İran’la yeni sınır kapılarının açılmasının da gündemlerinde olduğunu söyleyen Cumhurbaşkanı Erdoğan, "Sınır illerimizin ekonomik kalkınmasını artırmaya matuf, sınır ticaret merkezleri tesis edilmesi çalışmaları da devam ediyor. Türk müteahhitlik sektörünün başarıları tüm dünya tarafından bilinmektedir. Ticaret Bakanlığımız verilerine göre, müteahhitlik firmalarımız İran’da bugüne kadar toplam 4,6 milyar dolarlık 56 proje üstlendi. Birçok batılı firma yaptırımlar nedeniyle İran’dan kaçarken, tüm zorluklara rağmen 200 firmamız İran’da kalmayı tercih etmiştir. Firmalarımızdan bazılarının karşılaştığı sorunların çözümü konusunda somut adımlar atılmasını bekliyoruz. Bunun Türkiye’den İran’a daha fazla yatırım gitmesinin önünü açacağına inanıyorum. Biz de firmalarımızı kazan-kazan anlayışı çerçevesinde İran’da daha fazla yatırım yapmaya teşvik edeceğiz" dedi.

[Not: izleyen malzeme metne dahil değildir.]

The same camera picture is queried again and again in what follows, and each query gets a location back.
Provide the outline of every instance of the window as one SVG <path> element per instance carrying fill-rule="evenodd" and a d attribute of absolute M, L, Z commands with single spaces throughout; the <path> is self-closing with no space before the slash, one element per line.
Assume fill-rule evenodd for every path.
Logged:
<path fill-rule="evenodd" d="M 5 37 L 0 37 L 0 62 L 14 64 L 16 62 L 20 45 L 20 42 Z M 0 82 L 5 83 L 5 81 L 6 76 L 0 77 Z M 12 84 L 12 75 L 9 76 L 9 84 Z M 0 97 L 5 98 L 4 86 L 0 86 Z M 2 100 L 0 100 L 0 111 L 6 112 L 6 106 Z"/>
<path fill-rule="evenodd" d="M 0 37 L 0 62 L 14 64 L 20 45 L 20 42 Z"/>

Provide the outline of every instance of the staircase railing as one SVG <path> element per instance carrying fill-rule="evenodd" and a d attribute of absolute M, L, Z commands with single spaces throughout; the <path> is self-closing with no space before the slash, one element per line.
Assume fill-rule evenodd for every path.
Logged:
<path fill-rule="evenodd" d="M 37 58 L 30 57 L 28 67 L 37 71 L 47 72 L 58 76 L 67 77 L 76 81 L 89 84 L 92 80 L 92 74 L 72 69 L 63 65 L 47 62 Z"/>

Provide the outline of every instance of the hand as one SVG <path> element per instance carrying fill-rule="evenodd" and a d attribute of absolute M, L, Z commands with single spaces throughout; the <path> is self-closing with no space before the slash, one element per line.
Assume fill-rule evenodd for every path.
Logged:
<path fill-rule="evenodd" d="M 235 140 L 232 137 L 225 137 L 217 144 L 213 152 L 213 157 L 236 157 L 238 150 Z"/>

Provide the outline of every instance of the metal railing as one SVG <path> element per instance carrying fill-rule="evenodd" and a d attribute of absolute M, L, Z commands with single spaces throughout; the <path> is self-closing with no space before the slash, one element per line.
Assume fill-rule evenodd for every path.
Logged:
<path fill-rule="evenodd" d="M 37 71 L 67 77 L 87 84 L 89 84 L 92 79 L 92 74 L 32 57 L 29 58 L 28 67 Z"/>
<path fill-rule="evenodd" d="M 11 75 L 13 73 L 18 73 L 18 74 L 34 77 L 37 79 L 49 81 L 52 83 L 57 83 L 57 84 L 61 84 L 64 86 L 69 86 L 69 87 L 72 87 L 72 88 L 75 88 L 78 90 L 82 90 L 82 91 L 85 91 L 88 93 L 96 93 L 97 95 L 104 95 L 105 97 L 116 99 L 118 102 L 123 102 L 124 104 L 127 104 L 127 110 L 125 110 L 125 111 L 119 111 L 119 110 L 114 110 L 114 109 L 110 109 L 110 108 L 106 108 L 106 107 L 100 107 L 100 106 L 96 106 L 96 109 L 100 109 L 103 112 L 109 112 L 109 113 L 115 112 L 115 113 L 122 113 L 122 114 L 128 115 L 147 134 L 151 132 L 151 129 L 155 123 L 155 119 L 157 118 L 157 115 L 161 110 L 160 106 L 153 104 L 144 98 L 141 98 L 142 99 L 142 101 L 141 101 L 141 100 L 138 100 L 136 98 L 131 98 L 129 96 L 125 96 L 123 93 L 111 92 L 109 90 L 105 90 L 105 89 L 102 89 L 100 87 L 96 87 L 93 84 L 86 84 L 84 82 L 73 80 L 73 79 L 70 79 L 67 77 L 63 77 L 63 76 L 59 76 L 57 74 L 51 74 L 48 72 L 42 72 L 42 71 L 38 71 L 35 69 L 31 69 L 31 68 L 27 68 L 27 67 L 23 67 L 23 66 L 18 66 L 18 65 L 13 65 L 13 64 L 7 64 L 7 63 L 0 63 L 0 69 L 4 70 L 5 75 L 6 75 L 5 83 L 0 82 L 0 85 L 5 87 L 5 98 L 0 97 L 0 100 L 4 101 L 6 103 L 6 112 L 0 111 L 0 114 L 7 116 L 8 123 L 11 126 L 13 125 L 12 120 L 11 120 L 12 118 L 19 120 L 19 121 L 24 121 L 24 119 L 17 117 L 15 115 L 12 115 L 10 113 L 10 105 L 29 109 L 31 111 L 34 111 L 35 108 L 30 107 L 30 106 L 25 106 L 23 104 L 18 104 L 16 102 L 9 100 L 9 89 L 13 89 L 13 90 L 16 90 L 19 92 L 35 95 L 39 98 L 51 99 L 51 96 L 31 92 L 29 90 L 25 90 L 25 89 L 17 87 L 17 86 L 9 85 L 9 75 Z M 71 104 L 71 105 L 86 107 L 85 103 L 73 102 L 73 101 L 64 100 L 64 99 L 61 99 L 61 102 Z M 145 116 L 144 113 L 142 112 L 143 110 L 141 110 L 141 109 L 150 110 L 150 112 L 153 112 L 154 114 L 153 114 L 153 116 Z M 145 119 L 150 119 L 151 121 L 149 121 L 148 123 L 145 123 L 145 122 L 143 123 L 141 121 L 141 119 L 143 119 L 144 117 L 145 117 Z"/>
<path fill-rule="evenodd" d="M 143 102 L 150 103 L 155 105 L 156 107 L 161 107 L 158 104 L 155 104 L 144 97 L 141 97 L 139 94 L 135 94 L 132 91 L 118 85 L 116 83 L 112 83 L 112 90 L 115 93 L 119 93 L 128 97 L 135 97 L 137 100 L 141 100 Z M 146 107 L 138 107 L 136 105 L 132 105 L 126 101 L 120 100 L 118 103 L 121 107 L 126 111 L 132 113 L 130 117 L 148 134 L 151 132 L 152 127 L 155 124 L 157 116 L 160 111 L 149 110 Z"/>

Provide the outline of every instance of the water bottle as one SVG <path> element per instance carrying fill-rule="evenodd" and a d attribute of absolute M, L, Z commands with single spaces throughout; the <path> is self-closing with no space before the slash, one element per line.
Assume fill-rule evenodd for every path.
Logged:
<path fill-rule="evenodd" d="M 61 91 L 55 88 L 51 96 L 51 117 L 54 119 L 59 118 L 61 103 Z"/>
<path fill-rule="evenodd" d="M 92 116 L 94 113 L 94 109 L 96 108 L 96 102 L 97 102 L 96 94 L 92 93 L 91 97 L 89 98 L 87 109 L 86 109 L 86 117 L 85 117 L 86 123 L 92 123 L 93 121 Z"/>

İkili ticaretin gelişmesi bakımından, taşımacıları mağdur eden akaryakıt fiyat farklarını karşılıklı olarak kaldırma önerisini tekrar ettiğini ifade eden Cumhurbaşkanı Erdoğan, "Türk hava taşımacılığı firmalarının İran’daki frekans kısıtlamalarının kaldırılması veya daha üst sınır belirlenmesi taleplerinin karşılanması da ticari temasların artmasını sağlayacaktır. Aynı şekilde Tahran-Van yolcu tren seferlerinin yeniden başlatılmasında fayda görüyoruz. İranlı kardeşlerimizin en fazla tercih ettiği turizm destinasyonunun Türkiye olması bizleri memnun ediyor, bu eğilimin devam etmesini arzu ediyoruz. Bu toplantıya iş insanlarımızın ilgisinin, Türk müteşebbislerin İran’a yatırım yapmakta ne kadar istekli olduklarını gösterdiğini düşünüyorum. Bu yoğun ilgiyi somut neticelere tahvil etmek bizlerin elindedir. Her zaman söylediğim gibi siyasetçiler olarak bizim vazifemiz, iş dünyamıza yardımcı olmak, sizlerin önünü açmaktır.

Tüm zorluklara rağmen karşılıklı ticaretimizi artırmaya yönelik girişimleri sürdürmeliyiz. Biz sizlere gereken desteği vermeye hazırız. Ekonomik ve ticari ilişkilerimizin geliştirilmesi noktasında atacağınız samimiyetle arkasında olacağımızın bilinmesini isterim. Bu vesileyle kardeşim Reisi’nin Türk firmalara ve yatırımcılara verdiği desteğin artırarak sürdürüleceğinden şüphe duymuyorum" sözlerini kullandı.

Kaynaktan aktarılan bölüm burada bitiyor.